Während meines Praktikums bei Dallmeier electronic bearbeitete ich zwei wegweisende Projekte im Bereich der Videoüberwachungstechnik. Der Fokus lag einerseits auf der mobilen Verfügbarkeit von Livestreams und andererseits auf der intelligenten Automatisierung von Kamerasystemen.
Projekt 1: iPhone Videoüberwachung
Zu einer Zeit, als das iPhone (und der iPod Touch) den Markt revolutionierten, untersuchten wir die Eignung dieser Geräte für Sicherheitsanwendungen. Ziel war es, dem Wachpersonal einen mobilen Zugriff auf Kamerastreams zu ermöglichen.
- Technologie: Cocoa Touch Framework, Objective-C.
- Herausforderung: Da die Implementierung komplexer Streaming-Protokolle den Rahmen einer Machbarkeitsstudie gesprengt hätte, wurde ein effizientes Einzelbild-Verfahren (HTTP-Polling) gewählt.
- Features:
- Integration von Multi-Touch-Gesten für Zoom und Navigation.
- Nutzung des Beschleunigungssensors für den Wechsel zwischen Übersicht und Detailansicht.
- Entkoppelung der GUI vom Netzwerk-Thread (Multithreading), um eine flüssige Bedienung zu gewährleisten.
Projekt 2: Automatisches PTZ-Dome Tracking
Das zweite Projekt war eine Forschungsstudie über die Möglichkeiten der automatischen Objektverfolgung (Tracking) mit schwenkbaren Kameras (PTZ - Pan, Tilt, Zoom).
Versuchsaufbau
Ein statisches Weitwinkelsystem liefert die Übersichtsinformationen, während ein PTZ-Dome-System die erkannten Objekte detailgetreu erfasst und verfolgt.
Erprobte Algorithmen (OpenCV)
- Optical Flow (Lucas-Kanade): In der Theorie vielversprechend, in der Praxis jedoch bei bewegten Kameras problematisch. Bewegungsunschärfe (Motion Blur) erschwerte die Feature-Extraktion erheblich.
- Hintergrundmodellierung & Differenzbild: Durch die Kombination von Bewegungsdetektion (Differenz zwischen aufeinanderfolgenden Frames) und einem iterativ aktualisierten Hintergrundmodell konnten Objekte zuverlässig erkannt werden, selbst wenn sie kurzzeitig zum Stillstand kamen.

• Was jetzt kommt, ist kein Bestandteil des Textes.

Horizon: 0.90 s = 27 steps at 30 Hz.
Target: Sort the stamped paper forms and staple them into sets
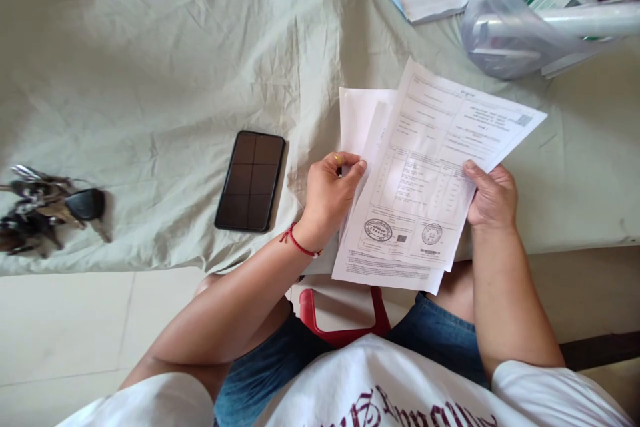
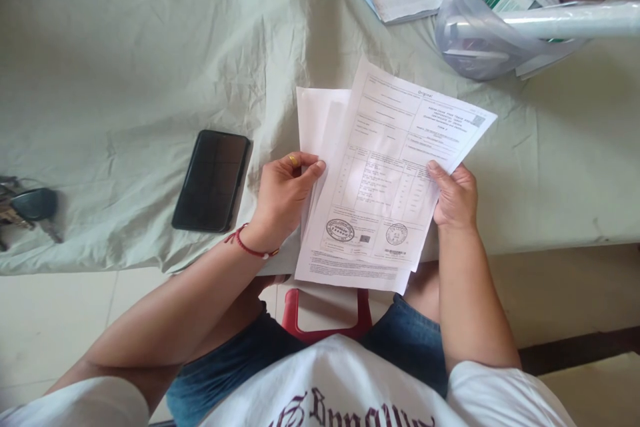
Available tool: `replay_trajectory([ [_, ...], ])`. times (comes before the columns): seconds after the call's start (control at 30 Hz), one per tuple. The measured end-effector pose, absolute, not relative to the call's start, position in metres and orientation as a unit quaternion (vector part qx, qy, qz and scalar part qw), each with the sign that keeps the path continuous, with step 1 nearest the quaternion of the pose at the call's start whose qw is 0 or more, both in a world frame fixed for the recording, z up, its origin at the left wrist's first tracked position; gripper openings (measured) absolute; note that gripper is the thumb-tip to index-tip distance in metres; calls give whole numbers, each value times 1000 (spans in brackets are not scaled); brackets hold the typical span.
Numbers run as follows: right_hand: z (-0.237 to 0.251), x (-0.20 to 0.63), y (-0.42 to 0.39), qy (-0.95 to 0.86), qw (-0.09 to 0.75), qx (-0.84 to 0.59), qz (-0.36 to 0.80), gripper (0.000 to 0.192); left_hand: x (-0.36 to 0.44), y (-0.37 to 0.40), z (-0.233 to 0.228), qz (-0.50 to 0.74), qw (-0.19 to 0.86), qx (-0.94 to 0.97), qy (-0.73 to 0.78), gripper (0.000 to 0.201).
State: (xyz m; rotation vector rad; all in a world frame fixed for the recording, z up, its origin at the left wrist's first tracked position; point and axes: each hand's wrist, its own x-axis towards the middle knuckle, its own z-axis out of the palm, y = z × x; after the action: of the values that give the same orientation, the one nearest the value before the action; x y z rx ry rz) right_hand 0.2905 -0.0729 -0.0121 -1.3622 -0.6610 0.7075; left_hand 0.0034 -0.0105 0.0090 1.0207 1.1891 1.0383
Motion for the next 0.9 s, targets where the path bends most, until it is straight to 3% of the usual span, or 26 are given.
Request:
replay_trajectory([
  [0.27, -21, 305, -75, -301, 642, -626, 326, 49, 3, -5, 2, 504, 649, 346, 453, 34],
  [0.53, -22, 325, -72, -268, 694, -624, 240, 38, 1, -2, -8, 521, 663, 361, 399, 21],
  [0.7, -20, 319, -75, -334, 668, -614, 254, 22, 1, -2, -9, 537, 622, 396, 410, 23],
  [0.9, -15, 294, -74, -372, 654, -608, 254, 31, 3, -6, -4, 511, 609, 425, 432, 19],
])
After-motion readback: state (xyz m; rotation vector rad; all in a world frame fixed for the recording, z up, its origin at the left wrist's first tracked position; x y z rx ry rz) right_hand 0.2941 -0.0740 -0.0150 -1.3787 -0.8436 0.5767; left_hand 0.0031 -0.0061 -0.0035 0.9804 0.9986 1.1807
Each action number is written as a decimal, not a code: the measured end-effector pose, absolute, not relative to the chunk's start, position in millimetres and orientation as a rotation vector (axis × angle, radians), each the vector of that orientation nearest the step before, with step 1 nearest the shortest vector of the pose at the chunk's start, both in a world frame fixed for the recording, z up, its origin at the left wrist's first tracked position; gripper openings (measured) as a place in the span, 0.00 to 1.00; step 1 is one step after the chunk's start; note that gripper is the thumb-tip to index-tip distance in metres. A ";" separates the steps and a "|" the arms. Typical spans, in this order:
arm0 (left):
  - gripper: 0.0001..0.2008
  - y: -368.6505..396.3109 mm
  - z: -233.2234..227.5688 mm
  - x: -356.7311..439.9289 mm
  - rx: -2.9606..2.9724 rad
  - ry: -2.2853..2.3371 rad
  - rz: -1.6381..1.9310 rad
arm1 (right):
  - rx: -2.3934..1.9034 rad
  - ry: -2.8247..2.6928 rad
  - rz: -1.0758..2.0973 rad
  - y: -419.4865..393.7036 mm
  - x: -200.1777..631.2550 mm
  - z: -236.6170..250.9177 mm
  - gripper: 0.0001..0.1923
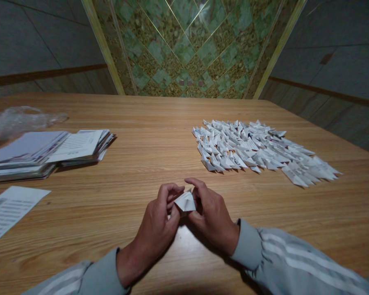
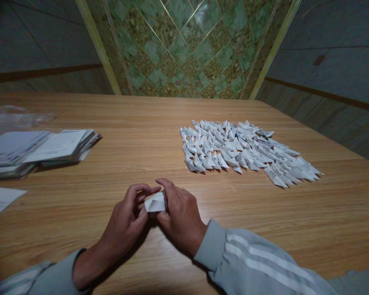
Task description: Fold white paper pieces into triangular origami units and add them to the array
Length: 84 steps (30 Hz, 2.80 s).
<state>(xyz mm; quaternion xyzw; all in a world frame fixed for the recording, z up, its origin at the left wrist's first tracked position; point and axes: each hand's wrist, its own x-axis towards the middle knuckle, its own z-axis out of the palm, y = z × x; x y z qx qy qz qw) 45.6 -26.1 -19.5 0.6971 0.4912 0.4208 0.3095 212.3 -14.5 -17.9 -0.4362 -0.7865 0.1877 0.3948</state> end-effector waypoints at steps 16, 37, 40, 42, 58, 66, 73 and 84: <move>0.12 -30.3 -19.9 55.4 1.721 1.227 1.160 | -1.277 -2.007 0.391 -11.0 204.2 -10.1 0.30; 0.06 -19.7 -15.5 46.7 1.140 1.239 1.232 | -1.121 -2.346 0.145 -10.2 212.5 -8.4 0.12; 0.05 -18.6 -15.6 45.1 1.113 1.227 1.252 | -1.131 -2.360 0.140 -11.1 214.4 -8.8 0.14; 0.05 -18.7 -15.2 44.4 1.140 1.231 1.258 | -1.154 -2.364 0.130 -11.0 215.0 -9.1 0.12; 0.07 -19.7 -11.0 45.0 1.226 1.211 1.247 | -1.147 -1.779 0.800 -7.3 219.0 -3.9 0.16; 0.05 -25.0 -16.2 43.0 1.470 1.228 1.202 | -1.078 -1.705 0.838 -5.0 216.7 -7.7 0.13; 0.06 -23.5 -14.8 44.1 1.361 1.180 1.188 | -1.062 -1.740 0.777 -6.6 218.2 -2.9 0.13; 0.10 -20.3 -8.2 42.2 1.148 1.131 1.304 | -1.113 -1.569 0.896 -1.0 219.7 -11.5 0.12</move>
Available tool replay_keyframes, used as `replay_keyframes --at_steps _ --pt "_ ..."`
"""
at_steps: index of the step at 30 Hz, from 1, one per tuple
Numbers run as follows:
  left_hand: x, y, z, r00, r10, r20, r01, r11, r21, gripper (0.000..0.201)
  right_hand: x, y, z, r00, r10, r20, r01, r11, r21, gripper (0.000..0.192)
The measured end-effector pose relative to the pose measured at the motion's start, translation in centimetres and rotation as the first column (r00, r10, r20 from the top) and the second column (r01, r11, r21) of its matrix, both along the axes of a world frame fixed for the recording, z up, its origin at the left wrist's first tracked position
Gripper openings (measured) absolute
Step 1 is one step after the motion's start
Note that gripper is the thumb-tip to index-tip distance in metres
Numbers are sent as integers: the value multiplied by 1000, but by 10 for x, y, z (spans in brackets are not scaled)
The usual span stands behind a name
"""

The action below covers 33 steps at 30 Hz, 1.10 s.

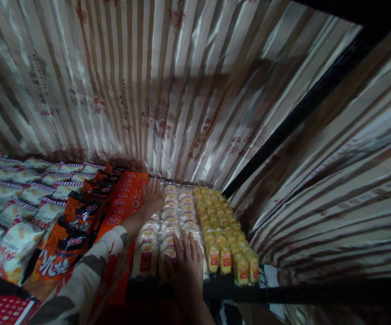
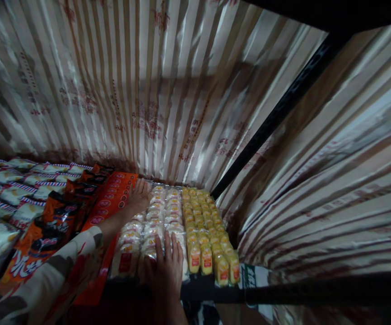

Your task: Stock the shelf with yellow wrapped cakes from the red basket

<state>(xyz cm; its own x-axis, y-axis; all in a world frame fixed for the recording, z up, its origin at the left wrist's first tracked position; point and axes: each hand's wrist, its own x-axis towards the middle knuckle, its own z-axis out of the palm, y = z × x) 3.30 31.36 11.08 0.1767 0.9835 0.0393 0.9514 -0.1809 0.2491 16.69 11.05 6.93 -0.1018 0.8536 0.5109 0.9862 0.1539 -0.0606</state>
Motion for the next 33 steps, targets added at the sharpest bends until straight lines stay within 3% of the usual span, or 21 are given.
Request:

- Stop & Go Verfahren: Um die Bewegungsunschärfe bei der Analyse zu eliminieren, wurde ein iteratives Verfahren getestet, bei dem die Kamera schrittweise verfahren wird und die Analyse nur im Stillstand erfolgt.
Fazit und Technologien
Das Praktikum bot tiefe Einblicke in die professionelle Bildverarbeitung unter Linux.
- Entwicklungsumgebung: Linux, C++, OpenCV, Video 4 Linux (V4L).
- Hardware: Dallmeier IP-Kameras, PTZ-Domes, iPhone/iPod Touch.
- Erkenntnis: Die Kombination aus Weitwinkel-Sensorik für die Detektion und PTZ-Systemen für die Identifikation ist ein hocheffizienter Ansatz, der die benötigte Bandbreite und Rechenlast gegenüber flächendeckender Hochauflösung minimiert.